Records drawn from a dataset
******************************

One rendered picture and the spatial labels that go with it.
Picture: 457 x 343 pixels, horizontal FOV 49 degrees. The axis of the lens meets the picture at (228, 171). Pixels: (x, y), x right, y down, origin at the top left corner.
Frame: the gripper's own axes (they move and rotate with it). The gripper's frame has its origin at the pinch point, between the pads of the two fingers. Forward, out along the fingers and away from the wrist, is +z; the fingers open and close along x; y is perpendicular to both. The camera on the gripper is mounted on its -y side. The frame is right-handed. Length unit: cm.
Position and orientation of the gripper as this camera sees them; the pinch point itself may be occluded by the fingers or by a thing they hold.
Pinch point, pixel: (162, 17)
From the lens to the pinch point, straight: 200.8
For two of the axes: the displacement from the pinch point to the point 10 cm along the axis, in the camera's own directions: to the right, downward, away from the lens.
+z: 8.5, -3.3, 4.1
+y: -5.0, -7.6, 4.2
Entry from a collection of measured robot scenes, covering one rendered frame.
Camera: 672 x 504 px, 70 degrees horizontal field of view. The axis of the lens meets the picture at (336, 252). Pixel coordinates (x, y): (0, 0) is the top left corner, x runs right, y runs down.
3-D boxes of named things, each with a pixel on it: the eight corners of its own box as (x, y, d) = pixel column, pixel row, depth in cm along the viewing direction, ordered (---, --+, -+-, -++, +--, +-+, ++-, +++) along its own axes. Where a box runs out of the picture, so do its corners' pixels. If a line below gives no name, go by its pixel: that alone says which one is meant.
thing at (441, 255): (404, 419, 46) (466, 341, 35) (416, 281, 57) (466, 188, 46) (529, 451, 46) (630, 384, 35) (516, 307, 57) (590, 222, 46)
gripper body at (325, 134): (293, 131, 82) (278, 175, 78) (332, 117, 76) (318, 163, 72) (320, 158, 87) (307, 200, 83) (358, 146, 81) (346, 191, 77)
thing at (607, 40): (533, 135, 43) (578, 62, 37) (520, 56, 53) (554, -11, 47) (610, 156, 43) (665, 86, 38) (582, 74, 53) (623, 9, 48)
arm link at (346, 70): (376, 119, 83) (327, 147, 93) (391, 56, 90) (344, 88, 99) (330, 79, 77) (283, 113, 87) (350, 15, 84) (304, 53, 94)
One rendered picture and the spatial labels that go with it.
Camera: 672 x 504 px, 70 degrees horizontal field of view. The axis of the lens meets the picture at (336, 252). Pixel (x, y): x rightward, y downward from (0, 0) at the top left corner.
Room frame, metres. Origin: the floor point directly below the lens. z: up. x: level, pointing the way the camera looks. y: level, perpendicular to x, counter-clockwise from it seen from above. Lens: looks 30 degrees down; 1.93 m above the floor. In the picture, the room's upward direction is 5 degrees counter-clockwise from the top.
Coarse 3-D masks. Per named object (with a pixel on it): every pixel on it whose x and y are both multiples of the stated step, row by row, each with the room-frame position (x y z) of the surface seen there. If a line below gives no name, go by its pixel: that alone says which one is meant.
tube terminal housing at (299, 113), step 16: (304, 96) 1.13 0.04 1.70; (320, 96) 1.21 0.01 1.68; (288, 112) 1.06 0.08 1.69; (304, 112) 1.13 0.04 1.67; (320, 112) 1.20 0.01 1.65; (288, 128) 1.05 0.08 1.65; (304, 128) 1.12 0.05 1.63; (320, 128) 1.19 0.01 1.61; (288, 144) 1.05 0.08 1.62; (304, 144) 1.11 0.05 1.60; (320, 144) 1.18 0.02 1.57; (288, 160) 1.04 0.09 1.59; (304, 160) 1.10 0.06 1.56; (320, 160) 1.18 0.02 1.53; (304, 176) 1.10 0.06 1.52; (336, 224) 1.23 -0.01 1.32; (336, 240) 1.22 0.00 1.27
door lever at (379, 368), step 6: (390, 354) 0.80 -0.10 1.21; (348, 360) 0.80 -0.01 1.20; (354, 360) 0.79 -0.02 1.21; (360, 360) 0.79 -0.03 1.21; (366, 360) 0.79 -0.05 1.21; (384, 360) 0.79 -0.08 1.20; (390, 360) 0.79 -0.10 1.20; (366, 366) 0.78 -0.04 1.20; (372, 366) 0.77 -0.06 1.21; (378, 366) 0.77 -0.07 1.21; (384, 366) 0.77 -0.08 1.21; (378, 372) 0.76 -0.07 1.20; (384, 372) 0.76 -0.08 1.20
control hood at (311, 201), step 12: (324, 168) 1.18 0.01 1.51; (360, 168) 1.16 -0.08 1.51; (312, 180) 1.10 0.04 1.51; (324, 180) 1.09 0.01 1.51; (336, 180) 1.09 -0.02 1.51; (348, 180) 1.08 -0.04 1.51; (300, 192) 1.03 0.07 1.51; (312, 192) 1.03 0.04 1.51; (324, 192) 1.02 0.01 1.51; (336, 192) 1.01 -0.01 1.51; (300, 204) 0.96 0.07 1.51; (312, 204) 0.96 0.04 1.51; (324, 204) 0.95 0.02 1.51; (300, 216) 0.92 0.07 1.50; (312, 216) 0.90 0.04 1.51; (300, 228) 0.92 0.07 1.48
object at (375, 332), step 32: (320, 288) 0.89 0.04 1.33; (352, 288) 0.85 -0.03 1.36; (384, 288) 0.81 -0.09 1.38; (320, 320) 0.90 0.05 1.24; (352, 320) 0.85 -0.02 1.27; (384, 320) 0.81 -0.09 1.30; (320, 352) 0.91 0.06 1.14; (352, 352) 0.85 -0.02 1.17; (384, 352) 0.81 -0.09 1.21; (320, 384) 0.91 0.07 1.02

******************************

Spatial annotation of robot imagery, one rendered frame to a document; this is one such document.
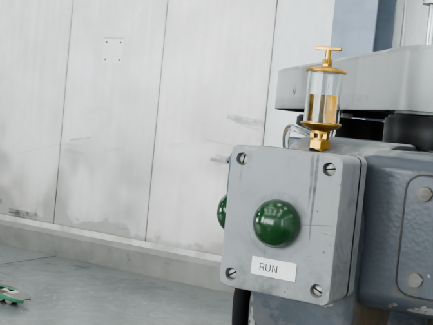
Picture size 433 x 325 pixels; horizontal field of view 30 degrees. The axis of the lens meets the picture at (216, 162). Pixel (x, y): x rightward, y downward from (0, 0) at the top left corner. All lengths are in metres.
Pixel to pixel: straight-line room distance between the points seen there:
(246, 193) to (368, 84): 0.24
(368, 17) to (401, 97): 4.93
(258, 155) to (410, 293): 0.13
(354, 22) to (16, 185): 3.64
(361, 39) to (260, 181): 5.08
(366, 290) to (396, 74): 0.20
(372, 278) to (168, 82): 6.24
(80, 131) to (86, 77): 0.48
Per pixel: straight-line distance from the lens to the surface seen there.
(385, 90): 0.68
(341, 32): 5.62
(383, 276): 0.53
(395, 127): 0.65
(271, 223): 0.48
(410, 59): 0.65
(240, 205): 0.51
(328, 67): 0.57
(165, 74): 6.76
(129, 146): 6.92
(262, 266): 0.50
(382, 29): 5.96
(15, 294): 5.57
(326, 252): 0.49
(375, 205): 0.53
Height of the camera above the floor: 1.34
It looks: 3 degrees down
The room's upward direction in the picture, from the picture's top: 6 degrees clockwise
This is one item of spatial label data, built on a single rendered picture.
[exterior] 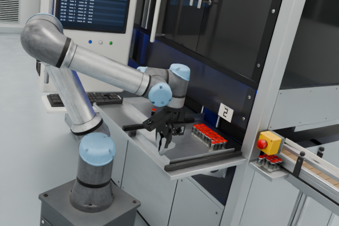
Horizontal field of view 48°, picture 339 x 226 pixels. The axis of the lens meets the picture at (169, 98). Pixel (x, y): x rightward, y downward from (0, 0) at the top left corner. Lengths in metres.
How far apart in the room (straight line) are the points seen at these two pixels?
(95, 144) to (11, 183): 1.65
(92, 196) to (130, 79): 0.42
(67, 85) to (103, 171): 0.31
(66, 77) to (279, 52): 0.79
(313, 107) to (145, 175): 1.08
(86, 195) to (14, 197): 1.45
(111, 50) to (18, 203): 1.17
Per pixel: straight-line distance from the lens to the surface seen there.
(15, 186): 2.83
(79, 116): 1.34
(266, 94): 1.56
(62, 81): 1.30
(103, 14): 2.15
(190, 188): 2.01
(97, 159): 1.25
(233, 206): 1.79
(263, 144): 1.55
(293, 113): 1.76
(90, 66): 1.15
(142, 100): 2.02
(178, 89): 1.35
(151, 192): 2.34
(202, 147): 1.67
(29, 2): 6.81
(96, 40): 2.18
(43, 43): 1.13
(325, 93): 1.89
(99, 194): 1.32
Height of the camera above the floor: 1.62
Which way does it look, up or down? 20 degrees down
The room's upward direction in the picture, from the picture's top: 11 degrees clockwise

******************************

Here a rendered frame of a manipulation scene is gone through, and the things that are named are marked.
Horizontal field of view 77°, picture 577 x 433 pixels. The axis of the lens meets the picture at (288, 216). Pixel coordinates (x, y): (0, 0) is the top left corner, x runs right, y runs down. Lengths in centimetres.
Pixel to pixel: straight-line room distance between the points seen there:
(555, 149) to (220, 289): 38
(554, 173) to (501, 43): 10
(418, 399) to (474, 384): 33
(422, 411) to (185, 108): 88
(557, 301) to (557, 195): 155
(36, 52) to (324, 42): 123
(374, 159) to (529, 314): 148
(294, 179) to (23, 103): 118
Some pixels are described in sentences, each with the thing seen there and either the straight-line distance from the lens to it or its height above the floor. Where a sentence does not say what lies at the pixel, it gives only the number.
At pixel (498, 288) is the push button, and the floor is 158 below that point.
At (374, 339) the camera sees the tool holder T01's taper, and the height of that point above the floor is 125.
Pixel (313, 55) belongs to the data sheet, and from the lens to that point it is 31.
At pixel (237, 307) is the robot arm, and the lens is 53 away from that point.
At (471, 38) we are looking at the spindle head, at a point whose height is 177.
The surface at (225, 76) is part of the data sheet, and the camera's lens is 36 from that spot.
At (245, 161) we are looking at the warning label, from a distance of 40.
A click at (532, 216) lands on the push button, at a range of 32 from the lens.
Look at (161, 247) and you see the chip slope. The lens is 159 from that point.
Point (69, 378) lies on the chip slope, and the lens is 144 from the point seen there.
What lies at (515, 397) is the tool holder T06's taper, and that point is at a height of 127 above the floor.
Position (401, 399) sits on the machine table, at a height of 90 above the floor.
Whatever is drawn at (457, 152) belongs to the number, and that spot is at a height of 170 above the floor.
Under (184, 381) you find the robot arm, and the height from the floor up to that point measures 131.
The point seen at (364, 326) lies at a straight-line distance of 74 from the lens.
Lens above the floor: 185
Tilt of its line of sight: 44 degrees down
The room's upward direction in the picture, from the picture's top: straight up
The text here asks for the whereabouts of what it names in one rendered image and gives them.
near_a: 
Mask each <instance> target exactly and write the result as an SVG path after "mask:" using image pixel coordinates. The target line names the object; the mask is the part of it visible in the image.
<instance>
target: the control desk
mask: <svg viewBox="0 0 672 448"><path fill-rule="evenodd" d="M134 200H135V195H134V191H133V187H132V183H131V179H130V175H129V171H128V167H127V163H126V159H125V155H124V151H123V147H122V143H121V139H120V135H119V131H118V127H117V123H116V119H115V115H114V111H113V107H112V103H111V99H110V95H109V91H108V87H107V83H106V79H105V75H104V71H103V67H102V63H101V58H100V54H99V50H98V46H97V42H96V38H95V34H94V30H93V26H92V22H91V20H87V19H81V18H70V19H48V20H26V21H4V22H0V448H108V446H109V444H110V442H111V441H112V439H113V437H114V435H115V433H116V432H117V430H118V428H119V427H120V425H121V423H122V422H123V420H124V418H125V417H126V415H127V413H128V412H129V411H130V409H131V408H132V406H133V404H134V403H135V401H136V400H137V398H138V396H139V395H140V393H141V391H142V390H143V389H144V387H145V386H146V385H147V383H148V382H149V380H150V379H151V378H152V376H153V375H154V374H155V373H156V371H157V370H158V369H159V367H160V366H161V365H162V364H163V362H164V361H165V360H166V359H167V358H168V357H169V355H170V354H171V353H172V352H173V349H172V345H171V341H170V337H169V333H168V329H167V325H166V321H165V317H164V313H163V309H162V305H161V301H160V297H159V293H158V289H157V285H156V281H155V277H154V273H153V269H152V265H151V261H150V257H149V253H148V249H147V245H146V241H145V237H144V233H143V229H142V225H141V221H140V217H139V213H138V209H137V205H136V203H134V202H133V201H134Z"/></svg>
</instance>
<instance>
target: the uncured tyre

******************************

● Requirement:
Write the number of data lines with "tool", nothing else.

● Finished task:
2